The researchers noted that these findings support current guideline recommendations for treating HCV infection in these patient populations.

“Chronic infection with [HCV] is a major global health concern, affecting approximately 71 million persons or 1% of the world’s population,” Christiana Graf, Dr.med, from the University Hospital Frankfurt, and colleagues wrote. “Injection drug use accounts for most new infections in Europe and the United States and is responsible for much of the ongoing spread of the disease.”

According to the researchers, recently approved direct-acting antivirals that target specific nonstructural proteins of the viral life cycle were a major breakthrough in HCV care because the infection can now be cured in more than 95% of patients across various populations. Although WHO issued its first global strategy on viral HBV and HCV in 2016, national plans for combatting viral hepatitis are lacking, they wrote. Thus, data on treatment outcomes among PWID and patients on opioid substitution therapy (OST) are scarce, and the researchers sought to address this gap in data.
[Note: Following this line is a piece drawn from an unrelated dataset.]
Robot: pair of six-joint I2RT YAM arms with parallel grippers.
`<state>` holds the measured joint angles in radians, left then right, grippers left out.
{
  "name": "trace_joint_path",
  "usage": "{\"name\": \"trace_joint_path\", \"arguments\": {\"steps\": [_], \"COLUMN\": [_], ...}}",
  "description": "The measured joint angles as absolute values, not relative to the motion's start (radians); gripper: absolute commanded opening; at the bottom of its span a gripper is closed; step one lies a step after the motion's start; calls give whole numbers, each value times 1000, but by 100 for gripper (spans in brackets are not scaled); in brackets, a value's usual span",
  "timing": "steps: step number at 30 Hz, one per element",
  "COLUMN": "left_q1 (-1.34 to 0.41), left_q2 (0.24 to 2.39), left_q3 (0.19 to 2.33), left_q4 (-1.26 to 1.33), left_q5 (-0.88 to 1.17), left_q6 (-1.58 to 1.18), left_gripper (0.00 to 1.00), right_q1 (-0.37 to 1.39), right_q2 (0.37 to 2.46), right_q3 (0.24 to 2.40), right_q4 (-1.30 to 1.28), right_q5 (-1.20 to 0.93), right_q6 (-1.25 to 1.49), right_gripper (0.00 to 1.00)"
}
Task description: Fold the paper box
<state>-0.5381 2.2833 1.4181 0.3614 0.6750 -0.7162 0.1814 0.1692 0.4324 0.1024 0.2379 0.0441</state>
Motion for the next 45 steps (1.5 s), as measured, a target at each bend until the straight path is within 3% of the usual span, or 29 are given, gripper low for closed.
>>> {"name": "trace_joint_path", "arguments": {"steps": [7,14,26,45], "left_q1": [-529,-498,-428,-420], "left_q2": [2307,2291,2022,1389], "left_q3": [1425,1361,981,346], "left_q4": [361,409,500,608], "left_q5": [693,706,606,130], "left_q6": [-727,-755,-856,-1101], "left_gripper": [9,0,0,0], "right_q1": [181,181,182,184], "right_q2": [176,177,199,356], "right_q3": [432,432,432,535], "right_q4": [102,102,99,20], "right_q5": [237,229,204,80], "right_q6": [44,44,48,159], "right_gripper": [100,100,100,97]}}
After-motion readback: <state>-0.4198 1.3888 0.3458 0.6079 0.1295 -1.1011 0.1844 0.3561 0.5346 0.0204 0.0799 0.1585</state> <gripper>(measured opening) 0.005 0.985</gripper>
In their analysis, they identified 11 primary articles and 12 conference abstracts, with a total of 1,702 patients on OST, 538 PWID and 19,723 controls. Among patients on therapy, the pooled SVR was 90% (95% CI, 87%-93%). The pooled discontinuation rate was 7% (95% CI, 4%-11%). Among PWID, the pooled SVR was 88% (95% CI, 80%-93%), and the pooled discontinuation rate was 9% (95% CI, 5%-15%). The researchers reported no significant difference in pooled SVR rates, adherence and discontinuation between patients on OST and controls, as well as between PWID and controls. Patients receiving OST had HCV reinfection rates ranging from 0 to 12.5 per person-years.

“In keeping with the WHO goal of global HCV eradication by 2030, we believe that current drug use or OST should not be a barrier to HCV treatment,” the researchers wrote. “However, long-term follow-up studies are needed to investigate the durability of SVR and the impact on overall morbidity and mortality in PWID and patients on OST.”
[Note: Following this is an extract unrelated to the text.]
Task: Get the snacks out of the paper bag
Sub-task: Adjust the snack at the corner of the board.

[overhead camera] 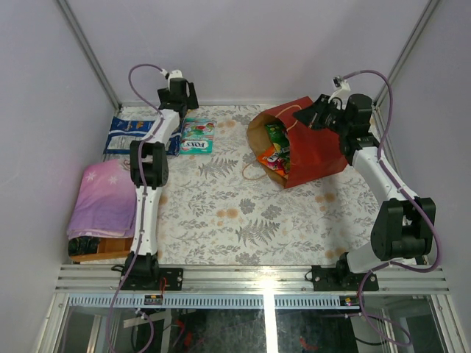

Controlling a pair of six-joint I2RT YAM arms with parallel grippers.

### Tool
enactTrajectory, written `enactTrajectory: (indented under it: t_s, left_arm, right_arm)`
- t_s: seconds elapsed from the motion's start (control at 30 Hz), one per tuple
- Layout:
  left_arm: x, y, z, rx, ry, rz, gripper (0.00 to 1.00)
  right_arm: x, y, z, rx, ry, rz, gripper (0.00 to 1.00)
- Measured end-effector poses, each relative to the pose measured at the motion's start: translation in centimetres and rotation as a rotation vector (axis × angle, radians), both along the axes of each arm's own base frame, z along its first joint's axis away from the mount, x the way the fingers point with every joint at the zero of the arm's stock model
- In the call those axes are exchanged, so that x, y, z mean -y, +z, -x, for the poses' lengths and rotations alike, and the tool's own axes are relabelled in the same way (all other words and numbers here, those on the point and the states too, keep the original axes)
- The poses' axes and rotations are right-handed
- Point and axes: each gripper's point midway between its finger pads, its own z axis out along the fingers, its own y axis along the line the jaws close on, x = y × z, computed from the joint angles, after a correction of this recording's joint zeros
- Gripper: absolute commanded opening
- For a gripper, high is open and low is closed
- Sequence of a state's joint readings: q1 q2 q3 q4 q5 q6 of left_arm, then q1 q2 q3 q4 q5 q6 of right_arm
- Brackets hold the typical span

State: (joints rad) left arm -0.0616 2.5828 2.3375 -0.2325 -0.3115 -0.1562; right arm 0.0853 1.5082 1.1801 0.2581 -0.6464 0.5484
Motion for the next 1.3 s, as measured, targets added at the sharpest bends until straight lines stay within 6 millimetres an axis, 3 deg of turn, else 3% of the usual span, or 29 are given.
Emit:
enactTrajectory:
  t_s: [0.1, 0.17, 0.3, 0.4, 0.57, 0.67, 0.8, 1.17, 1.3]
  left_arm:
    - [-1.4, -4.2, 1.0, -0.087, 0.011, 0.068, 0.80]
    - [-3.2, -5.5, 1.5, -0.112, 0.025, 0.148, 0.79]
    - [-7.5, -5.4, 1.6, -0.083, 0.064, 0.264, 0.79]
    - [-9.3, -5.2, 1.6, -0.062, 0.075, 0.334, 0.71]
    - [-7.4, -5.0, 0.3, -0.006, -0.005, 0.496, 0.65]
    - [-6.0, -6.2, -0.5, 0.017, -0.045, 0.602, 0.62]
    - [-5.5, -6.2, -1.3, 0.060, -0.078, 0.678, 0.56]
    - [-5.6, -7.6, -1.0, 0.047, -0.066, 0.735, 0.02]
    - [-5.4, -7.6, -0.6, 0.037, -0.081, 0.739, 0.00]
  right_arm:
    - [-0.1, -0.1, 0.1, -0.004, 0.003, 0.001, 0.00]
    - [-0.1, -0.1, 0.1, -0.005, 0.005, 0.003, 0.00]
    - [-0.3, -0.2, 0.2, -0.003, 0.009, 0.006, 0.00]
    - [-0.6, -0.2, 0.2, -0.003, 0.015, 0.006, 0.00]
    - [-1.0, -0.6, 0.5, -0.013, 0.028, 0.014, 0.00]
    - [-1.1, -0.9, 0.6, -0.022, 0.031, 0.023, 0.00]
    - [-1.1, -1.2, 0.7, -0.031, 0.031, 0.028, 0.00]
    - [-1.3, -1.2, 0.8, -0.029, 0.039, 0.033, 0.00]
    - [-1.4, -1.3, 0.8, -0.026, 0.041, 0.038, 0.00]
In a related editorial, Brianna L. Norton, DO, MPH, assistant professor of medicine at Montefiore Medical Center, and Alain H. Litwin, MD, vice chair for academics in the department of medicine at Greenville Health System in South Carolina, noted that “efforts to reach WHO elimination goals will never be reached if payors continue to have policies that specifically exclude people who use drugs.”

They also wrote that the evidence that PWID can be successfully cured is irrefutable.
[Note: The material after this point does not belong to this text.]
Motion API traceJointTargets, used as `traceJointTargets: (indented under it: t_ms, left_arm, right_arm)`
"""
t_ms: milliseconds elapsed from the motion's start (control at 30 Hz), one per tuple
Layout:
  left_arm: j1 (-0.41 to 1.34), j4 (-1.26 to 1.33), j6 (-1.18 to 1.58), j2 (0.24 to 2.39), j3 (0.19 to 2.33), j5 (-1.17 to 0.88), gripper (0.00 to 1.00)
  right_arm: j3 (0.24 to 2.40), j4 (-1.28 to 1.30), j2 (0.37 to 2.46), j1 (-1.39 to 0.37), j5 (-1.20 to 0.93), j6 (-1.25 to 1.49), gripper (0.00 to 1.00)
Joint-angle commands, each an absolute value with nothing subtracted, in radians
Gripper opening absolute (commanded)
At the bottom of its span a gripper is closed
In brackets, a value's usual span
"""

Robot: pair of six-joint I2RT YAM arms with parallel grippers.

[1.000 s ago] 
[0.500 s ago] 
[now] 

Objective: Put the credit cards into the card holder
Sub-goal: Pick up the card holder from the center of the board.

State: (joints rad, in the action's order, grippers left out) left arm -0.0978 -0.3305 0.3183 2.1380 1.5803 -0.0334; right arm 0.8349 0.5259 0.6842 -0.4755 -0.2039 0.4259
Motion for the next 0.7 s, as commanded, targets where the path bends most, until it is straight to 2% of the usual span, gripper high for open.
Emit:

However, “rapid treatment scale-up of this key population is the only approach to reduce transmission and incident infection,” they wrote. – by Joe Gramigna

Disclosures: Graf reports travel support from Gilead and speaking fees from AbbVie outside the submitted work. Litwin reports consulting work for Gilead, Merck and Abbvie, and institutional grants from Gilead and Merck. Norton reports grants from Merck and Co. outside the submitted work. Please see the study for all other authors’ relevant financial disclosures.